Subscribe to this thread
Home - General / All posts - way to change column value rendering text to UTF-8
lionel

972 post(s)
#27-May-22 17:04

i copy data from Official html webpage (1) where format is iso-8859-15 into a file using notepad++ . when the data file i import is done and i see wrong diacritic ( é è û ). I don't know if Microsoft memory buffer do encoding behind my back when copy paste text from html page to notepad+++ event !!

It is strange that Microsoft show data before import in the right way ( ardèche) and that after import in manifold diacritic are wrong 07 - Ardèche !!

It is strange there is also 2 style panel !

Is there a way using manifold 9 after file is import as a table to define for column an encoding and after change this encoding to UTF-8 ?

Is there a usefull recommended editor under microsoft 10 that support encoding for/during create ,paste, convert, export ?

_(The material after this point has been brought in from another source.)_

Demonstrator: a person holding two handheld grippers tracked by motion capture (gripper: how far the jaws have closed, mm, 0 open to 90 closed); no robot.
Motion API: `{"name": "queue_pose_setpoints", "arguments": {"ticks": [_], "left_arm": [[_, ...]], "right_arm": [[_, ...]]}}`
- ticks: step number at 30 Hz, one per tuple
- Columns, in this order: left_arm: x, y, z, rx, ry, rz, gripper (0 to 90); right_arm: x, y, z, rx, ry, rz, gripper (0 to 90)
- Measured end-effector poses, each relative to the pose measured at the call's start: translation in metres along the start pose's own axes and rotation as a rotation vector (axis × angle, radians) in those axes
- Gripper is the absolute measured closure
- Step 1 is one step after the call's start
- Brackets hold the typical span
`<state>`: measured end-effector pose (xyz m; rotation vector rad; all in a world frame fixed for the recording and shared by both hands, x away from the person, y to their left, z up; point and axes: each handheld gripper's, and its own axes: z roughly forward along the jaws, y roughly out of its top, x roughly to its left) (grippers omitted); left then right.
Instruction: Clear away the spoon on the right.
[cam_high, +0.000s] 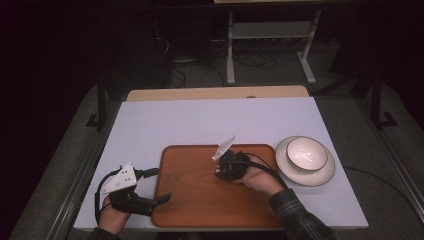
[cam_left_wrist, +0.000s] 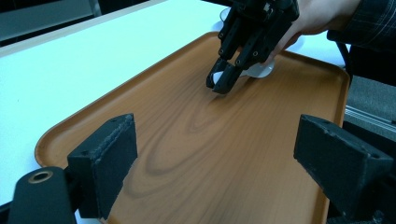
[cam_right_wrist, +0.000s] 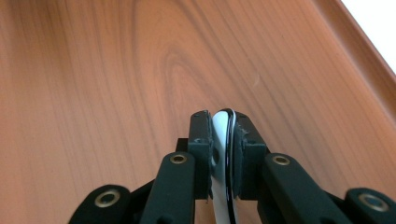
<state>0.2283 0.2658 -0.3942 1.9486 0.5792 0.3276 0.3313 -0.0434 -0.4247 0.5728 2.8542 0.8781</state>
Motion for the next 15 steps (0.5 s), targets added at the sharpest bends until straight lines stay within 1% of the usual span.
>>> {"name": "queue_pose_setpoints", "arguments": {"ticks": [4,6,8,10,11,12,13,15], "left_arm": [[0.0003,0.0000,-0.0003,0.000,-0.001,0.000,12.8],[0.0002,-0.0001,-0.0003,0.001,-0.001,-0.001,12.8],[0.0001,-0.0001,-0.0001,0.001,-0.001,0.000,12.8],[0.0002,-0.0001,-0.0001,0.001,0.000,-0.001,12.8],[0.0001,0.0000,-0.0001,0.001,-0.001,-0.001,12.8],[0.0001,0.0000,-0.0002,0.001,-0.001,-0.001,12.8],[0.0002,0.0000,-0.0002,0.001,-0.001,-0.001,12.8],[0.0002,-0.0001,-0.0002,0.001,-0.001,-0.001,12.8]], "right_arm": [[0.0004,-0.0003,0.0015,0.006,-0.002,0.000,74.5],[0.0002,-0.0011,0.0020,0.002,0.003,0.006,71.0],[0.0007,-0.0013,0.0022,0.005,-0.003,0.010,64.9],[0.0008,-0.0011,-0.0004,-0.012,-0.004,0.016,57.6],[0.0008,-0.0011,-0.0004,-0.012,-0.004,0.016,57.6],[0.0011,-0.0009,-0.0018,-0.020,-0.004,0.019,53.9],[0.0008,-0.0010,-0.0039,-0.032,-0.006,0.027,48.3],[0.0002,-0.0017,-0.0061,-0.041,0.009,0.040,40.1]]}}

(1) source www.resultats-elections.interieur.gouv.fr/legislatives-2022

Attachments:
departement_iso8859_15.txt
MAnifold_import.png
MAnifold_styleTable_encoding.png
notepad++_iso8859_15.png


INFOGRAPHY union , LINK doc , API, deepl & keyboard shortcut

Dimitri

7,025 post(s)
#28-May-22 10:01

Begin by reading the Data Types topic. Don't miss the discussion of VARCHAR and NVARCHAR types.

Is there a way using manifold 9 after file is import as a table to define for column an encoding and after change this encoding to UTF-8 ?

A table data type is either VARCHAR or NVARCHAR. NVARCHAR is Unicode using Manifold's internal storage to cover the entire Unicode standard. You don't define an encoding because all that is internal to Manifold: it covers the entire listing of all Unicode symbols.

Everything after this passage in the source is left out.